Trying to cut a deal is a big mistake

This is a huge no-no. When you walk into a butcher shop, you're not only going to get to share a space with someone who is truly knowledgeable about their craft, but you will also get quality meat that is sourced using the best practices available. Some butchers follow a "cradle-to-grave" approach and sometimes own ranches or farms filled with the livestock they sell at their stores (via Thrillist). Regardless of whether your local butcher shop is a mom-and-pop location, you shouldn't go in trying to get a deal (unless they are already running a special), because not only will you be undervaluing the meat you're getting, but you might also risk insulting your butcher. As one Redditor put it. "If you go to a quality butcher please don't argue about cuts we are selling we are not trying to trick you we want you to come back."

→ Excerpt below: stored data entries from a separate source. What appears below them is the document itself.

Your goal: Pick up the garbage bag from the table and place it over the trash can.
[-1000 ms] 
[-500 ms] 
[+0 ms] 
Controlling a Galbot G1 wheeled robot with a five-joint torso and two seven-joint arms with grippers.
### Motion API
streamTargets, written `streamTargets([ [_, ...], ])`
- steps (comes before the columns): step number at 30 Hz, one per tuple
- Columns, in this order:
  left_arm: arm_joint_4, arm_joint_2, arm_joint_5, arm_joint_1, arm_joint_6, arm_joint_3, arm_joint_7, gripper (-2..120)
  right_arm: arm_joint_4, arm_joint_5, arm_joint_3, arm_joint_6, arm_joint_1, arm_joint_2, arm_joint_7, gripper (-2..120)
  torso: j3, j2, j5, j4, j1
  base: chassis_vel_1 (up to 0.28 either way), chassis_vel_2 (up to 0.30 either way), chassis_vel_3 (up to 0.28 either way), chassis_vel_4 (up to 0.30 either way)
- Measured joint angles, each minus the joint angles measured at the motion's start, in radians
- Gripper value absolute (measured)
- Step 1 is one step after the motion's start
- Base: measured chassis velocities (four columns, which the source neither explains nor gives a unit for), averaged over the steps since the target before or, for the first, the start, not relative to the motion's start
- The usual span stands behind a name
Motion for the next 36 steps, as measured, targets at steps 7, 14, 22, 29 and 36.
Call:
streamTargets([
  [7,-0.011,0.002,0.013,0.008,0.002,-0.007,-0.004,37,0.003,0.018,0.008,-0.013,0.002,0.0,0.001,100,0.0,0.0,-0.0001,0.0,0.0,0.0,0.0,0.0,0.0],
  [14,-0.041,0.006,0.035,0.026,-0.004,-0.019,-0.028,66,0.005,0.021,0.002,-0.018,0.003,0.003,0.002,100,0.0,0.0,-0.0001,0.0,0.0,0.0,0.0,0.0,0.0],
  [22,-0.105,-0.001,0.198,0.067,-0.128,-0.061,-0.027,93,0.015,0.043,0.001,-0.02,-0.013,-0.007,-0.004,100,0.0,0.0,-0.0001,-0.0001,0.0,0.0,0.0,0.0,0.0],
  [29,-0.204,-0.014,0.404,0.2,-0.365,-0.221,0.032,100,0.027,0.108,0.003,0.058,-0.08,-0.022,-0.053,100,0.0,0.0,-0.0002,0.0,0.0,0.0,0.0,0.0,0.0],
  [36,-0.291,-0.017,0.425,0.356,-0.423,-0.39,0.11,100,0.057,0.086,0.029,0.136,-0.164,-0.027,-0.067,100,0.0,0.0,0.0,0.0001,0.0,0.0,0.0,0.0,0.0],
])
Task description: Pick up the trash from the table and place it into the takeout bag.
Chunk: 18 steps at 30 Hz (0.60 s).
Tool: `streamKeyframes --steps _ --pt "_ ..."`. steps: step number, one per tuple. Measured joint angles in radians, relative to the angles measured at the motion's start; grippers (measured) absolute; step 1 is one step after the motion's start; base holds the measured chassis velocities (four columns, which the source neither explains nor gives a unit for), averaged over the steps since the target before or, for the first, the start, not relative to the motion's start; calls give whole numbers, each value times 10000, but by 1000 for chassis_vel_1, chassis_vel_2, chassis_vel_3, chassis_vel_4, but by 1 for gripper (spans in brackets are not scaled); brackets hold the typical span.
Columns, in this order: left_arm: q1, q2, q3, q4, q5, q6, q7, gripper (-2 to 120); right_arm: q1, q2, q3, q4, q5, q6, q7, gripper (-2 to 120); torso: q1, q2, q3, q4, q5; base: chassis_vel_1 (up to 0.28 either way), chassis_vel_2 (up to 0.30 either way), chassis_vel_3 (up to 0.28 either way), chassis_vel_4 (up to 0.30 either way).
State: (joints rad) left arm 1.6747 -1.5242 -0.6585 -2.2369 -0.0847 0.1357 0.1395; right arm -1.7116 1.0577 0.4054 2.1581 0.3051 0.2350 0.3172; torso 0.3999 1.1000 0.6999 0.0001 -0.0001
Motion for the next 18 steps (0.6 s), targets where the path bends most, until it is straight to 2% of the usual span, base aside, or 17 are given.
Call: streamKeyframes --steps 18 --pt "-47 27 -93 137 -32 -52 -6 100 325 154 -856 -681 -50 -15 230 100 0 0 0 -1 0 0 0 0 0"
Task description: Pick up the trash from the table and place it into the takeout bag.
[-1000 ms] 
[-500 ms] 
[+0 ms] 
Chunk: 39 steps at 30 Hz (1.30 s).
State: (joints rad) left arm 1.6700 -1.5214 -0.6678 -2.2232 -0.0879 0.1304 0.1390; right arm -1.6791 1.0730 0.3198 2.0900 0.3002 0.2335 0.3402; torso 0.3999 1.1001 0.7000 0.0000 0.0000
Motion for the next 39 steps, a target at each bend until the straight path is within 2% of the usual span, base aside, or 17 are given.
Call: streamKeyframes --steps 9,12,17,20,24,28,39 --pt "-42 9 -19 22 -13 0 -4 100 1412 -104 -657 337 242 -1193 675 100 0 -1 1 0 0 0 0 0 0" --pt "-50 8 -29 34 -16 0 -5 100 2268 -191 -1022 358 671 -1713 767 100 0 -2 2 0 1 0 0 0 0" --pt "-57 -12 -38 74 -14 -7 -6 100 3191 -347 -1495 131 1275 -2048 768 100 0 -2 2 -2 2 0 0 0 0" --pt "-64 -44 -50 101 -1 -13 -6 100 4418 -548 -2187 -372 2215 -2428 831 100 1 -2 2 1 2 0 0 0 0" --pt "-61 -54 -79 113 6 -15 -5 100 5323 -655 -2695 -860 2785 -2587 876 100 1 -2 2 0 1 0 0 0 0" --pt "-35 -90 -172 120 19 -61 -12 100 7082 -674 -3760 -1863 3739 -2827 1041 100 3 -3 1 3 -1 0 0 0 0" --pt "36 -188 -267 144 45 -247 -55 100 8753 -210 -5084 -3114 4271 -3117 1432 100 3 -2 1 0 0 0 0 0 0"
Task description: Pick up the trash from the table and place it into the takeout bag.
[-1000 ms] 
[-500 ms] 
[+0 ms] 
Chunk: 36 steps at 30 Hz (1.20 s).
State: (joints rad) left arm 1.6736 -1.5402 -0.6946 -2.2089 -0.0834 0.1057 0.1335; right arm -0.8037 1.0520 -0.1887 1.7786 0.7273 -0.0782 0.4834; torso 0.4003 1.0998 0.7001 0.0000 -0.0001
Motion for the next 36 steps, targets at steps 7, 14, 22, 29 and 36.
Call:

Another reason you shouldn't try to haggle is that the butcher shop is a small business like any other and has employees it must pay. According to ZipRecruiter, butchers make a national average of $16 an hour, with hourly wages going up as high as $21 and as low as $8. Many of their hourly wages fall between the $12 to $16 per hour range. So it's important to honor thy butcher and thy price when visiting a local meat cutting shop.